━━━━━ SUPPLIED MATERIAL
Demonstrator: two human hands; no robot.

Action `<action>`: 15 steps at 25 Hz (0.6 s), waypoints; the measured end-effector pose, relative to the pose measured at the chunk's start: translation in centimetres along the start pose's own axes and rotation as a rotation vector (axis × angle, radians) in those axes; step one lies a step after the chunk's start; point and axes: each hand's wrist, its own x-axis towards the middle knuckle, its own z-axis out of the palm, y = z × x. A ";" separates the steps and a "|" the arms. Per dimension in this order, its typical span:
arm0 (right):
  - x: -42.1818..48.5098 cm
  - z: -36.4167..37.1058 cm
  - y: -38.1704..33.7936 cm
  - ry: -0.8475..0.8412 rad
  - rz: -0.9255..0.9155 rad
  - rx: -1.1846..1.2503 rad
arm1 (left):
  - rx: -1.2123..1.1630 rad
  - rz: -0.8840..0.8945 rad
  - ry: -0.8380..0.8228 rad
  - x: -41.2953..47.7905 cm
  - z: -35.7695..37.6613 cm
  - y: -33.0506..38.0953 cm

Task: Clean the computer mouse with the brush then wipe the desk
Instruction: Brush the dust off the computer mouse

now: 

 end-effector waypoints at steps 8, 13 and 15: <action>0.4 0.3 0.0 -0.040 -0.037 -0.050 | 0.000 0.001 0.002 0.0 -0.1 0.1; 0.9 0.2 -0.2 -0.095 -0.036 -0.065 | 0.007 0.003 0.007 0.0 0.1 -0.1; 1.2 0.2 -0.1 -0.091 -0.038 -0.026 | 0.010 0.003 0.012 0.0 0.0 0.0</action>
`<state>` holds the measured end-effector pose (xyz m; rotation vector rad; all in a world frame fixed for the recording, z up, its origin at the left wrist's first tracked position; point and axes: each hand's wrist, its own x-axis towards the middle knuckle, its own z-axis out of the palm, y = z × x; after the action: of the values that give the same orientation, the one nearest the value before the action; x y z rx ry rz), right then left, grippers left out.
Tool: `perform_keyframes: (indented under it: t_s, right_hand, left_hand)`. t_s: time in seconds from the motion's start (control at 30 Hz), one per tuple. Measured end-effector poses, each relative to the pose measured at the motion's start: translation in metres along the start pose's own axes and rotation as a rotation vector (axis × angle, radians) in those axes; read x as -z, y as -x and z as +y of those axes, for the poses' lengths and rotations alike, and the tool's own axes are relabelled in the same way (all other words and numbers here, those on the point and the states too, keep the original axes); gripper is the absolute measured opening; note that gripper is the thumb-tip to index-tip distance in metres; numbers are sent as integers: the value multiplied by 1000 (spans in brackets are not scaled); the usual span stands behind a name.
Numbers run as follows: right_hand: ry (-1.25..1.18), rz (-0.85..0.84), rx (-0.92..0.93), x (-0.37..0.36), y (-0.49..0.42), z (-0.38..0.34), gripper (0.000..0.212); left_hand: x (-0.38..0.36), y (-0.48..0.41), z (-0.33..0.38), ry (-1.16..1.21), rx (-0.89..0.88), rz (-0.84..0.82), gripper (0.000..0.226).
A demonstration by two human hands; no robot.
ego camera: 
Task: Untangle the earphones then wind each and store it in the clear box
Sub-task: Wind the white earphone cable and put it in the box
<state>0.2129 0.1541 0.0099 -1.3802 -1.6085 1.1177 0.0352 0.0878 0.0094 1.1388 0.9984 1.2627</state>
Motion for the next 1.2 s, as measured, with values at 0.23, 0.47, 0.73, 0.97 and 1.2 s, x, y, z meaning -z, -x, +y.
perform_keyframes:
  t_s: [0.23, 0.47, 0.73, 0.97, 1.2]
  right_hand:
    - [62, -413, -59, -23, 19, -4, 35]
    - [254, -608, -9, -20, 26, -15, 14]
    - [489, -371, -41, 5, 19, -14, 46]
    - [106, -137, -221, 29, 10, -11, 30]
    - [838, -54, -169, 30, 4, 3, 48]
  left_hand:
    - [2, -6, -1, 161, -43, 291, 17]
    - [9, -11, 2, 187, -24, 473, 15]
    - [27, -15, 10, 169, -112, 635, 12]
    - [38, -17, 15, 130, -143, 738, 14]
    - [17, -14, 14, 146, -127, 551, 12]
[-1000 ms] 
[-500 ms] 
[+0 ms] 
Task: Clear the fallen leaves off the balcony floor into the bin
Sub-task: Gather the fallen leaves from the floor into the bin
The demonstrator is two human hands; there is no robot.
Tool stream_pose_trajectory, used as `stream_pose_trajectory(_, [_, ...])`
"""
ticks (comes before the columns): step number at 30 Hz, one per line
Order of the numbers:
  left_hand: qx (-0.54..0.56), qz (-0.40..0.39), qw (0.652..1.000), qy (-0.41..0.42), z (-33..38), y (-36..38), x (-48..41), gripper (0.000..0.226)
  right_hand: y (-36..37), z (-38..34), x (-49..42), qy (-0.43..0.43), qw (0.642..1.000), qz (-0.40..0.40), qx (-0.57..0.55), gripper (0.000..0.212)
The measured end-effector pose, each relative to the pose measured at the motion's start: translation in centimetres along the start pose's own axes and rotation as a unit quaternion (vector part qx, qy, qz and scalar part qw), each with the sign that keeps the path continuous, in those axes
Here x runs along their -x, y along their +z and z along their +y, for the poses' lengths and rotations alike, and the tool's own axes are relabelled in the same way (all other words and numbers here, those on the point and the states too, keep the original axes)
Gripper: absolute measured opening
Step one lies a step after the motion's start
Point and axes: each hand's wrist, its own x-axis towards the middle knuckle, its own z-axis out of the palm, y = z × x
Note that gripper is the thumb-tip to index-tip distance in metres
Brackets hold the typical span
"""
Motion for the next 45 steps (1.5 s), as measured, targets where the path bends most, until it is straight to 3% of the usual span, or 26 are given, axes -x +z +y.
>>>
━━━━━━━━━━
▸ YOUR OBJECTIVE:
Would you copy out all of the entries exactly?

▸ EXERCISE RESPONSE:
Demonstrator: two human hands; no robot.

Action `<action>`: 15 steps at 25 Hz (0.6 s), waypoints; the measured end-effector pose, relative to the pose measured at the chunk's start: translation in centimetres along the start pose's own axes and rotation as a rotation vector (axis × angle, radians) in those axes; step one lies a step after the chunk's start; point and axes: each hand's wrist, its own x-axis towards the middle knuckle, its own z-axis out of the palm, y = z × x. A ";" separates the steps and a "|" the arms. Per dimension in this order, its typical span:
arm0 (right):
  - x: -42.1818..48.5098 cm
  - z: -36.4167..37.1058 cm
  - y: -38.1704..33.7936 cm
  - ry: -0.8475..0.8412 rad
  - rz: -0.9255..0.9155 rad
  - rx: -1.1846..1.2503 rad
arm1 (left):
  - rx: -1.2123..1.1630 rad
  - rz: -0.8840..0.8945 rad
  - ry: -0.8380..0.8228 rad
  - x: -41.2953..47.7905 cm
  - z: -35.7695..37.6613 cm
  - y: -33.0506..38.0953 cm

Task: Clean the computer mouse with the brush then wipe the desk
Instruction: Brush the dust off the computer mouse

now: 

 end-effector waypoints at steps 8, 13 and 15: <action>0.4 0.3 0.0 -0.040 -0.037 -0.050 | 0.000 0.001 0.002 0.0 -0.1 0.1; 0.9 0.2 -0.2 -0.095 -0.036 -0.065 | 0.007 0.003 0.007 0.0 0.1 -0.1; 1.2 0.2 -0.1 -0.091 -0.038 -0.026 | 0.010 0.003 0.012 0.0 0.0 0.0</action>
`<state>` holds the measured end-effector pose (xyz m; rotation vector rad; all in a world frame fixed for the recording, z up, its origin at the left wrist's first tracked position; point and axes: each hand's wrist, its own x-axis towards the middle knuckle, its own z-axis out of the palm, y = z × x; after the action: of the values that give the same orientation, the one nearest the value before the action; x y z rx ry rz), right then left, grippers left out.
Tool: `perform_keyframes: (indented under it: t_s, right_hand, left_hand)`. t_s: time in seconds from the motion's start (control at 30 Hz), one per tuple. Measured end-effector poses, each relative to the pose measured at the motion's start: translation in metres along the start pose's own axes and rotation as a rotation vector (axis × angle, radians) in those axes; read x as -z, y as -x and z as +y of those axes, for the poses' lengths and rotations alike, and the tool's own axes are relabelled in the same way (all other words and numbers here, those on the point and the states too, keep the original axes); gripper is the absolute measured opening; note that gripper is the thumb-tip to index-tip distance in metres; numbers are sent as integers: the value multiplied by 1000 (spans in brackets are not scaled); the usual span stands behind a name.
Numbers run as follows: right_hand: ry (-1.25..1.18), rz (-0.85..0.84), rx (-0.92..0.93), x (-0.37..0.36), y (-0.49..0.42), z (-0.38..0.34), gripper (0.000..0.212); left_hand: x (-0.38..0.36), y (-0.48..0.41), z (-0.33..0.38), ry (-1.16..1.21), rx (-0.89..0.88), rz (-0.84..0.82), gripper (0.000..0.226).
A demonstration by two human hands; no robot.
ego camera: 
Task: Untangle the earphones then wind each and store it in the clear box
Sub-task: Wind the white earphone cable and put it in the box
<state>0.2129 0.1541 0.0099 -1.3802 -1.6085 1.1177 0.0352 0.0878 0.0094 1.1388 0.9984 1.2627</state>
Motion for the next 1.2 s, as measured, with values at 0.23, 0.47, 0.73, 0.97 and 1.2 s, x, y, z meaning -z, -x, +y.
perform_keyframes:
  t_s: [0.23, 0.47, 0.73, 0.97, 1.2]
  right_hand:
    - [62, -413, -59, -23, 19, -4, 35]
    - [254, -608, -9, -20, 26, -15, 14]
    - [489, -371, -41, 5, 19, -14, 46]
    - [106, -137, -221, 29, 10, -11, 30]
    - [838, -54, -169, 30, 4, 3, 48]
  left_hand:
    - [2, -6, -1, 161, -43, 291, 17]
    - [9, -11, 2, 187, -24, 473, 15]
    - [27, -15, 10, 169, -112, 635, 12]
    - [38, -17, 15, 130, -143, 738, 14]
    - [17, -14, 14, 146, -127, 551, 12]
[-1000 ms] 
[-500 ms] 
[+0 ms] 
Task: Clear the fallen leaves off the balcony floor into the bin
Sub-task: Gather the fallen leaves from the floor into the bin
The demonstrator is two human hands; there is no robot.
Tool stream_pose_trajectory, used as `stream_pose_trajectory(_, [_, ...])`
"""
ticks (comes before the columns): step number at 30 Hz, one per line
Order of the numbers:
  left_hand: qx (-0.54..0.56), qz (-0.40..0.39), qw (0.652..1.000), qy (-0.41..0.42), z (-33..38), y (-36..38), x (-48..41), gripper (0.000..0.226)
  right_hand: y (-36..37), z (-38..34), x (-49..42), qy (-0.43..0.43), qw (0.642..1.000), qz (-0.40..0.40), qx (-0.57..0.55), gripper (0.000..0.212)
The measured end-effector pose, each relative to the pose measured at the motion's start: translation in centimetres along the start pose's own axes and rotation as a unit quaternion (vector part qx, qy, qz and scalar part qw), each with the sign that keeps the path continuous, in those axes
Here x runs along their -x, y along their +z and z along their +y, for the poses' lengths and rotations alike, and the tool's own axes are relabelled in the same way (all other words and numbers here, those on the point and the states too, keep the original axes)
Gripper: absolute measured opening
Step one lies a step after the motion's start
Point and axes: each hand's wrist, its own x-axis towards the middle knuckle, its own z-axis out of the palm, y = z × x
Note that gripper is the thumb-tip to index-tip distance in metres
Brackets hold the typical span
"""
Motion for the next 45 steps (1.5 s), as measured, targets where the path bends most, until it is straight to 3% of the usual span, or 26 are given, axes -x +z +y.
>>>

No additional output is required.